* _Exercise objective_: Output all of the entries exactly as written.

____ Excerpted data

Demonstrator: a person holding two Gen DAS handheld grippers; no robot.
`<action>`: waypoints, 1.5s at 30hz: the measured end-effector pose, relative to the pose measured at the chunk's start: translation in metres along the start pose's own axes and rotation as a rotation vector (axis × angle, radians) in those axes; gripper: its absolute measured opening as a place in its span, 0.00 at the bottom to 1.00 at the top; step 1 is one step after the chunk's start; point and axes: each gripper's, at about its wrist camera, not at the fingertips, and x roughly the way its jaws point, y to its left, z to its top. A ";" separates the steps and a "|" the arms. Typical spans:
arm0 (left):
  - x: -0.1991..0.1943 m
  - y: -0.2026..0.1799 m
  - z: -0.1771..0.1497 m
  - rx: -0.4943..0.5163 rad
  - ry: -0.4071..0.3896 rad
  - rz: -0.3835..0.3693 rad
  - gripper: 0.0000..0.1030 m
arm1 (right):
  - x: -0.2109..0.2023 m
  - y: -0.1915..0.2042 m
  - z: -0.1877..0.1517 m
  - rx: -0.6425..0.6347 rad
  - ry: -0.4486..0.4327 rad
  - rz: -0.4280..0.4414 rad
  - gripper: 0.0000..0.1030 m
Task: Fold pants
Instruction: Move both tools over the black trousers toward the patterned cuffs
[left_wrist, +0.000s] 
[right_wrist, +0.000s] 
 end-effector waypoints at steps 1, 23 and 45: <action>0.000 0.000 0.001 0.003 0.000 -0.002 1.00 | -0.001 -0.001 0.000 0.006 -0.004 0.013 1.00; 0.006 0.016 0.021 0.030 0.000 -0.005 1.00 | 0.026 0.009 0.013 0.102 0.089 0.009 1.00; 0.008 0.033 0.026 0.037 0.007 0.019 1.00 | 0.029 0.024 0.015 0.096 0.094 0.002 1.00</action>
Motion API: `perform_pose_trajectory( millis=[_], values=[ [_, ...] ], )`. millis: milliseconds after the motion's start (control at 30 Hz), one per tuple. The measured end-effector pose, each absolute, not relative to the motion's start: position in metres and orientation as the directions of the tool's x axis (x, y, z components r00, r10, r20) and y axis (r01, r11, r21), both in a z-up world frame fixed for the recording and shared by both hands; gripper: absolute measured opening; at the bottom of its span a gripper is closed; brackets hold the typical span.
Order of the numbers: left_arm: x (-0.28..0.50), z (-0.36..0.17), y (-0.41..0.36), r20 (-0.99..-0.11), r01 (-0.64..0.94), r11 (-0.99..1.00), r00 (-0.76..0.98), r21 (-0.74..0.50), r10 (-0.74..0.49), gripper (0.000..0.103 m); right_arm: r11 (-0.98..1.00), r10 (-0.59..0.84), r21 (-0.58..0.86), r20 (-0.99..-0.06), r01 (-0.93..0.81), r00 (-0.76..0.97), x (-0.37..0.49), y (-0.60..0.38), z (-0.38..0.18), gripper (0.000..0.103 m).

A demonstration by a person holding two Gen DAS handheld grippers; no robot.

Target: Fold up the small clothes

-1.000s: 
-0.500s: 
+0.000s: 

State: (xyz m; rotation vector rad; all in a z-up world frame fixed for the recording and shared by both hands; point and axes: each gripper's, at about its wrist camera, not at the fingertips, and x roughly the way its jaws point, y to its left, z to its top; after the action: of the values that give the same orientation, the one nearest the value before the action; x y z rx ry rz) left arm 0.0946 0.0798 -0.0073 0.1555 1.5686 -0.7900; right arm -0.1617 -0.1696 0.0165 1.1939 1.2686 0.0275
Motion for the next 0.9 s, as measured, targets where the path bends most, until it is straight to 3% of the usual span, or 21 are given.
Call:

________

* _Exercise response_:
Demonstrator: a person holding two Gen DAS handheld grippers; no robot.
`<action>`: waypoints, 1.5s at 30hz: the measured end-effector pose, relative to the pose measured at the chunk's start: translation in metres along the start pose's own axes and rotation as a rotation vector (axis × angle, radians) in those axes; gripper: its absolute measured opening as a place in its span, 0.00 at the bottom to 1.00 at the top; step 1 is one step after the chunk's start; point and axes: each gripper's, at about its wrist camera, not at the fingertips, and x roughly the way its jaws point, y to its left, z to its top. A ";" separates the steps and a "|" the arms. Typical spans:
arm0 (left):
  - x: -0.1991..0.1943 m
  - y: -0.2026..0.1799 m
  - z: -0.1771..0.1497 m
  - rx: -0.4943..0.5163 rad
  - ry: -0.4071..0.3896 rad
  - rz: -0.3835..0.3693 rad
  - gripper: 0.0000..0.1030 m
arm1 (right):
  - x: -0.2109..0.2023 m
  - y: -0.1915..0.2042 m
  - z: -0.1877..0.1517 m
  - rx: -0.6425..0.6347 rad
  - ry: -0.4486..0.4327 rad
  - rz: -0.4280..0.4414 rad
  - gripper: 0.0000..0.1030 m
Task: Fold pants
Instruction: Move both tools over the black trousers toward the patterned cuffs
[left_wrist, +0.000s] 
[right_wrist, +0.000s] 
 end-effector waypoints at steps 1, 23 and 45: <action>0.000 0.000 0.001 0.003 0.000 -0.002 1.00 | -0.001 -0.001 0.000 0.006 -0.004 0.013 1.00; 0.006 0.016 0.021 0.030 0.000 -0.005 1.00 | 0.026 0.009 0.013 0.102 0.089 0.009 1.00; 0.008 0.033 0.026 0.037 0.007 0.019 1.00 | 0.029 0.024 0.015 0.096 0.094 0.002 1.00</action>
Motion API: `perform_pose_trajectory( millis=[_], values=[ [_, ...] ], )`. millis: milliseconds after the motion's start (control at 30 Hz), one per tuple. The measured end-effector pose, each absolute, not relative to the motion's start: position in metres and orientation as the directions of the tool's x axis (x, y, z components r00, r10, r20) and y axis (r01, r11, r21), both in a z-up world frame fixed for the recording and shared by both hands; gripper: absolute measured opening; at the bottom of its span a gripper is closed; brackets hold the typical span.
Order of the numbers: left_arm: x (-0.28..0.50), z (-0.36..0.17), y (-0.41..0.36), r20 (-0.99..-0.11), r01 (-0.64..0.94), r11 (-0.99..1.00), r00 (-0.76..0.98), r21 (-0.74..0.50), r10 (-0.74..0.49), gripper (0.000..0.103 m); right_arm: r11 (-0.98..1.00), r10 (-0.59..0.84), r21 (-0.58..0.86), r20 (-0.99..-0.06), r01 (-0.93..0.81), r00 (-0.76..0.97), x (-0.37..0.49), y (-0.60..0.38), z (-0.38..0.18), gripper (0.000..0.103 m).

A demonstration by a person holding two Gen DAS handheld grippers; no robot.

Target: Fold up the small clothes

-1.000s: 
-0.500s: 
+0.000s: 

State: (xyz m; rotation vector rad; all in a z-up world frame fixed for the recording and shared by both hands; point and axes: each gripper's, at about its wrist camera, not at the fingertips, and x roughly the way its jaws point, y to its left, z to its top; after the action: of the values that give the same orientation, the one nearest the value before the action; x y z rx ry rz) left arm 0.0946 0.0798 -0.0073 0.1555 1.5686 -0.7900; right arm -0.1617 -0.1696 0.0165 1.1939 1.2686 0.0275
Motion for the next 0.9 s, as measured, targets where the path bends most, until it is straight to 3% of the usual span, or 21 are given.
Call:

No further work remains in this exercise.